* **What you should do**
Go through the material below and return each line with the string "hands" in it.

Start of Data shown

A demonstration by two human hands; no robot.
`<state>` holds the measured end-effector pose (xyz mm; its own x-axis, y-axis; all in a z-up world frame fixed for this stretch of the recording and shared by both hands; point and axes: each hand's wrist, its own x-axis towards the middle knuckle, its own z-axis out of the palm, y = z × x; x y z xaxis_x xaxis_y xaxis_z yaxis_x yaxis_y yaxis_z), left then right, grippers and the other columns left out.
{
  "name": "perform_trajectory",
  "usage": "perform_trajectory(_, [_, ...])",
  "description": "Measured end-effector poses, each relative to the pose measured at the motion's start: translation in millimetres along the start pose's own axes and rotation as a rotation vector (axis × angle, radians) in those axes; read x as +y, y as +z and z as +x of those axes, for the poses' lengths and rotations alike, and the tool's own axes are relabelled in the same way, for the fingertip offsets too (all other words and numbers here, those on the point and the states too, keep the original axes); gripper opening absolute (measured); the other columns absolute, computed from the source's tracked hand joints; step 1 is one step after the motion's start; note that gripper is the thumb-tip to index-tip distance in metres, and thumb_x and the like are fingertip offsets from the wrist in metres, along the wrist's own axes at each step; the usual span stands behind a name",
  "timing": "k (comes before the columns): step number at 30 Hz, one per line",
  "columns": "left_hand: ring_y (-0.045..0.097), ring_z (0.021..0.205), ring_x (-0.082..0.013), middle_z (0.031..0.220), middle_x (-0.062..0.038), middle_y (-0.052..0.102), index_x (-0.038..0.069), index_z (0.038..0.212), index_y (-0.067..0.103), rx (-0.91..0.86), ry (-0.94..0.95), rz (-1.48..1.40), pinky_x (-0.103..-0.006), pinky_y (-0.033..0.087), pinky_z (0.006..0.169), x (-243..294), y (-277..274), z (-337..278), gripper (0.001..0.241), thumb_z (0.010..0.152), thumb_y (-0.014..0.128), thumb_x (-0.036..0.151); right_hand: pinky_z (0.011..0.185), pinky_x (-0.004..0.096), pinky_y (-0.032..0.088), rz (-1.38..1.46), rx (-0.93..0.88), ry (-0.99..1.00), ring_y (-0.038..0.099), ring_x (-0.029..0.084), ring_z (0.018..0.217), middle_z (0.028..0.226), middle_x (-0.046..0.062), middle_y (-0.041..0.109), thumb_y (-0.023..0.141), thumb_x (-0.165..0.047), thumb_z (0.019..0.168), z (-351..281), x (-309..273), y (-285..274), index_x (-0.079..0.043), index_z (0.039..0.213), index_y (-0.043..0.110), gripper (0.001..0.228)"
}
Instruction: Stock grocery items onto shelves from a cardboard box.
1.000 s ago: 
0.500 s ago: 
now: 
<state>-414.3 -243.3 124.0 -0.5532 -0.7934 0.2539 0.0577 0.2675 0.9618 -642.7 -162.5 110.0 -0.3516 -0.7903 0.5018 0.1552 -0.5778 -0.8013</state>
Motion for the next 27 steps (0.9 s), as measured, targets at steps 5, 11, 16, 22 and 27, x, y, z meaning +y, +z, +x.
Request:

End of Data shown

* **Solution**
A demonstration by two human hands; no robot.
`<state>` holds the measured end-effector pose (xyz mm; its own x-axis, y-axis; all in a z-up world frame fixed for this stretch of the recording and shared by both hands; point and axes: each hand's wrist, its own x-axis towards the middle knuckle, its own z-axis out of the palm, y = z × x; x y z xaxis_x xaxis_y xaxis_z yaxis_x yaxis_y yaxis_z), left then right, grippers and the other columns left out.

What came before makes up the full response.